O executivo americano Tim Cook comemorou, no mês passado, cinco anos à frente da Apple com feitos notáveis. A empresa colecionou recordes de lucro, transformou-se na mais valiosa do planeta e manteve sua imagem de inovação quase inabalada, apesar das críticas constantes à falta de lançamentos de produtos revolucionários. É um feito e tanto para um homem que não tem o carisma de Steve Jobs, o fundador da Apple, morto em 2011. Mas de um tempos para cá, a lua de mel de Cook com o mercado está cada vez mais agridoce. Por um lado, a Apple ainda é uma empresa que apresenta lucros invejáveis. Por outro, há sinais de desaceleração de seu produto principal: o iPhone.

Essa relação bipolar ganhou um novo ingrediente, na terça-feira 30, quando a Comissão Europeia, braço executivo da União Europeia, mandou a Apple pagar US$ 14,5 bilhões (aproximadamente R$ 48 bilhões) à Irlanda. “A investigação da Comissão concluiu que a Irlanda concedeu benefícios fiscais ilegais para a Apple, o que lhe permitiu pagar substancialmente menos impostos do que outras empresas ao longo de muitos anos”, disse Margrethe Vestager, comissária antitruste da Comissão Europeia. Em uma carta aberta, Cook contestou as conclusões das investigações. “A Apple segue a lei e nós pagamos todos os impostos que devemos”, escreveu o executivo.

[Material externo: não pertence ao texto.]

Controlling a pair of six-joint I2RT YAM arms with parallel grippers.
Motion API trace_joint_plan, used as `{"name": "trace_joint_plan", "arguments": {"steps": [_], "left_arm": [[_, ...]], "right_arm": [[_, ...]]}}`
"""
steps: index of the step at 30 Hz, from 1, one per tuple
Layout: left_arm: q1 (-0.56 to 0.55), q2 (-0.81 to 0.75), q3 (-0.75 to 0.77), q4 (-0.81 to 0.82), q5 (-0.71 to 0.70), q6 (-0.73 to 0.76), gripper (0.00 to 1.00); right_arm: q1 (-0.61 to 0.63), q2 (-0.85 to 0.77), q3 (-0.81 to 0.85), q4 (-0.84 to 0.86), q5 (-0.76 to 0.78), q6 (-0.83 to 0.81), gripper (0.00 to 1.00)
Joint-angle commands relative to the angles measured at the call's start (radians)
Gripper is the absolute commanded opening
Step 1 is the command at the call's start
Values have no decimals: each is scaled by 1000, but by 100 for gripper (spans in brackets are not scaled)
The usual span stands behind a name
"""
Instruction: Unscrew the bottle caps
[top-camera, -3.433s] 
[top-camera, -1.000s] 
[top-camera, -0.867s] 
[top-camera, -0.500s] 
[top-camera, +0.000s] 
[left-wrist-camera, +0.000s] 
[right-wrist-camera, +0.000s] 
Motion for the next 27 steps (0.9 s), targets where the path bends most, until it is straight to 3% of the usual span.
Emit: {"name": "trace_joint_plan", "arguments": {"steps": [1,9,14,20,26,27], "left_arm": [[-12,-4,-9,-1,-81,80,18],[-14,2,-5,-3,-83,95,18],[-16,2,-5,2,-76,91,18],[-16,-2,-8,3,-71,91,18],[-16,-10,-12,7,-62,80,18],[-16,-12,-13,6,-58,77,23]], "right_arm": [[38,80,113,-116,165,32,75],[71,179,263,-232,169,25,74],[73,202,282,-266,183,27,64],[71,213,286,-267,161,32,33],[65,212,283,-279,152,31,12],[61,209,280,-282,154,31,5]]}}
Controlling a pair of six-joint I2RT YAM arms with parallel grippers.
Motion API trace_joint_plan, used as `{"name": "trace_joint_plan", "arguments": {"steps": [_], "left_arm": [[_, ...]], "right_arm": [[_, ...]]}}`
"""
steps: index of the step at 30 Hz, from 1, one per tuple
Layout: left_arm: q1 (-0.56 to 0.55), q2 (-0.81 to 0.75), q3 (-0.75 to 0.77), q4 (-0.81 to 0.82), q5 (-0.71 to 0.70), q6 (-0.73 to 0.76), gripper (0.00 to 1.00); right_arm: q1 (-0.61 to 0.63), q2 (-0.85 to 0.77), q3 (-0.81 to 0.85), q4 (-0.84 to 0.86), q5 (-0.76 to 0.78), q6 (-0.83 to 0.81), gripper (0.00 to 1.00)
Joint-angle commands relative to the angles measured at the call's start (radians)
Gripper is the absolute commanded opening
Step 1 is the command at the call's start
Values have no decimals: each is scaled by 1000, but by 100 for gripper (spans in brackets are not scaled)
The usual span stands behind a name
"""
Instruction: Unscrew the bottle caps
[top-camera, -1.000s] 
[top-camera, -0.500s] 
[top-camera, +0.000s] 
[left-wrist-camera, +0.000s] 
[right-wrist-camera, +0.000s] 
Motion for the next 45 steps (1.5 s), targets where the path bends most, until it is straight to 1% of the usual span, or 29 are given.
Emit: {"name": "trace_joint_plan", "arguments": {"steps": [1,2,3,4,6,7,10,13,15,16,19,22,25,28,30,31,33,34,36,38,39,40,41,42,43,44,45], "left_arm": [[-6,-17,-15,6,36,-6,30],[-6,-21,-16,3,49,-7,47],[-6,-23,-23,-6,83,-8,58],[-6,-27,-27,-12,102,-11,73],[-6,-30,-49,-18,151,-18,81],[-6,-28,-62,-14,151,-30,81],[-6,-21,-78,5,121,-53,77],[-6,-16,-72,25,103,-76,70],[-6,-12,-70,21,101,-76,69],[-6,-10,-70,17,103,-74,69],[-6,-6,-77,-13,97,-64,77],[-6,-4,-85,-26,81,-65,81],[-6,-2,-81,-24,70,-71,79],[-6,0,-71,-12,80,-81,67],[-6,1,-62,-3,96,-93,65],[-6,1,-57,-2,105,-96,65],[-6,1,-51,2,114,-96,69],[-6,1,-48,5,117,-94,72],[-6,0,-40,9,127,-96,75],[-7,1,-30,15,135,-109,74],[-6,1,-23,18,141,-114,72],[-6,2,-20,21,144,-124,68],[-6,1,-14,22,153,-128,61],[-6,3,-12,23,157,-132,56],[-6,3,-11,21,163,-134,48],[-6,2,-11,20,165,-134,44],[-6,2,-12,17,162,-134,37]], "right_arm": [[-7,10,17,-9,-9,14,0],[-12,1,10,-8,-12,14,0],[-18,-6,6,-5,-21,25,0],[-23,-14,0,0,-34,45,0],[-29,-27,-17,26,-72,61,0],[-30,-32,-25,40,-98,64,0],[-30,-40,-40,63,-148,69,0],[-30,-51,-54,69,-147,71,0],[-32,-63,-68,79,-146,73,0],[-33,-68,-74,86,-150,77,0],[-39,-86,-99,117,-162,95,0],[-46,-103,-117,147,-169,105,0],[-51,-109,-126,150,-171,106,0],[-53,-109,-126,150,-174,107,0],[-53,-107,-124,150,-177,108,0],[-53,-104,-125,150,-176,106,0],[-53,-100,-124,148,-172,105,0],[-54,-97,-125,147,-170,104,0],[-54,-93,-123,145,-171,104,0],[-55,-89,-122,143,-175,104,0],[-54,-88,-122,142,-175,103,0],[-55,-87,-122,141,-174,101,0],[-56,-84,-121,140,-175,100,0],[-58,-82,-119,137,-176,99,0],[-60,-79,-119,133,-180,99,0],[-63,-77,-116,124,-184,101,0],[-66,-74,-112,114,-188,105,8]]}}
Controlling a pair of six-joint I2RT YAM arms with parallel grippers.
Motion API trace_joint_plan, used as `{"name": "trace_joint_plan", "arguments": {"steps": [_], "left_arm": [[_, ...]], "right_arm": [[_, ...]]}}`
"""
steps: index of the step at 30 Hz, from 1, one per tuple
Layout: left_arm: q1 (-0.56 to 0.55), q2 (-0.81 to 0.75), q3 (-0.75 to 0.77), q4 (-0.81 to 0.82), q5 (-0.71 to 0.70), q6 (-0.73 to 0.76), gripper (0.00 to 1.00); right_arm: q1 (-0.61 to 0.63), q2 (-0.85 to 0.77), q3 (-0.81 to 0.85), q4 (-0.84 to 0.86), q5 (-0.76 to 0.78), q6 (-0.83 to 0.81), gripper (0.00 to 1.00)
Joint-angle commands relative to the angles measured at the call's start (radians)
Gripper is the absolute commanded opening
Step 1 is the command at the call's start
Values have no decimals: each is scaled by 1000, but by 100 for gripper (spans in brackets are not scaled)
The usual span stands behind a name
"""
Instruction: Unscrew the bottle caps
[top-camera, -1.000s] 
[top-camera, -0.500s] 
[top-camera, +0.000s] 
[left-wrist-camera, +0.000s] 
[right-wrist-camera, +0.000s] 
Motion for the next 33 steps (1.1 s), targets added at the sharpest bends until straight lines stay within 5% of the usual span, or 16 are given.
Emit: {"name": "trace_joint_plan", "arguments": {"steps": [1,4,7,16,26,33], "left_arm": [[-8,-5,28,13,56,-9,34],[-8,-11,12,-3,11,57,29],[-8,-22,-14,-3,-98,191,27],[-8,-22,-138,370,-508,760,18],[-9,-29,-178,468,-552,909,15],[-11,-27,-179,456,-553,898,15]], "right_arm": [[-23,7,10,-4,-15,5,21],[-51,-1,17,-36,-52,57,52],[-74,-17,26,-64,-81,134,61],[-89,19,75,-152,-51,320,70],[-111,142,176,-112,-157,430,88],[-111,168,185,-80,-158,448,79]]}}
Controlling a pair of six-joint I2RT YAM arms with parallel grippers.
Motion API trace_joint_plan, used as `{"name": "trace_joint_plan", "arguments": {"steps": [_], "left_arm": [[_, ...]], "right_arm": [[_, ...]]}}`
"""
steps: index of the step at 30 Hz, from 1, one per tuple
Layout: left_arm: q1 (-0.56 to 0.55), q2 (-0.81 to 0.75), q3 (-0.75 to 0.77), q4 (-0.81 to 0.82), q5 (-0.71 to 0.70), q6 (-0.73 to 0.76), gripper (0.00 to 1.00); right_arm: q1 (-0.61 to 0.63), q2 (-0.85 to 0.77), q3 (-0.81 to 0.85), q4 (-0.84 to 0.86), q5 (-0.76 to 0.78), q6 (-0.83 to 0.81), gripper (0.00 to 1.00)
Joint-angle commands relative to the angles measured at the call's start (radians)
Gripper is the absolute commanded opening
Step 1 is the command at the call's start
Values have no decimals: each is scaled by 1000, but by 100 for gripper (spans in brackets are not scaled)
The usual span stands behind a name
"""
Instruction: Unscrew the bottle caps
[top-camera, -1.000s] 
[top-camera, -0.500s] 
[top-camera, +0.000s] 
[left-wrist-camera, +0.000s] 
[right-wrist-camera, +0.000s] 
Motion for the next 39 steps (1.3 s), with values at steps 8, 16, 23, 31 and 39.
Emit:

A Irlanda, que se beneficiará do pagamento dessa cifra bilionária, saiu também em defesa da empresa da maçã. O ministro das finanças irlandês, Michael Noonan, disse que discordava “profundamente” da decisão da Comissão Europeia e acrescentou que a Irlanda iria recorrer da decisão, a fim de “defender a integridade do nosso sistema fiscal.” O caso Apple é ilustrativo de como a Comissão Europeia deve tratar exemplos semelhantes. O alvo principal são empresas americanas, como Google, Amazon e McDonald´s, que já estão sendo investigadas por práticas fiscais parecidas em outros países da região.

Por essa razão, a decisão da Europa criou uma crise diplomática com os Estados Unidos. Um porta-voz do Departamento do Tesouro dos EUA disse que “autuações fiscais retroativas pela Comissão são injustas e contrárias aos princípios legais bem estabelecidos”. As preocupações chegaram até à Casa Branca. O porta-voz de Barack Obama, Josh Earnest, garantiu que o presidente americano acompanha os desdobramentos do caso e acrescentou que o democrata está comprometido em assegurar que as companhias americanas tenham tratamento justo.

A Apple irá recorrer da decisão da Comissão Europeia. Mas essa é a menor das dores de cabeça de Cook. Rasgar notas de dólares, ainda mais perder US$ 14,5 bilhões, nunca é bom, em qualquer circunstância. Mas a Apple não passará por dificuldades. As ações, por exemplo, ficaram estáveis diante da notícia – a queda foi inferior a 1% em dois dias. Além disso, a companhia conta com US$ 215 bilhões em dinheiro em caixa. Se perder a apelação, dinheiro não será problema para a empresa de Mountain View, na Califórnia. Os cofres e a imagem da Apple não devem também ser afetados. “Ninguém vai deixar de comprar Apple por conta disso”, diz Eduardo Tomiya, diretor-geral para a América Latina da Kantar Vermeer.

O que tira o sono do comandante da Apple são as vendas do iPhone, que representam mais de 70% do faturamento da companhia. Há dois trimestres consecutivos, elas estão em queda. Com isso, o lucro que crescia trimestre a trimestre, também diminuiu. A queda nos seis primeiros meses deste ano foi de 24,3%. Ainda assim, os ganhos da Apple somaram inacreditáveis US$ 18,3 bilhões neste semestre. A erosão, no entanto, pode ser ainda maior com o aumento dos impostos que deve recair sobre as vendas na Europa. O iPhone 7, que deve ser lançado no dia 7 de setembro (leia nota aqui), é a aposta de Cook para reverter essa queda e quem sabe engatar uma nova lua de mel com o mercado de capitais.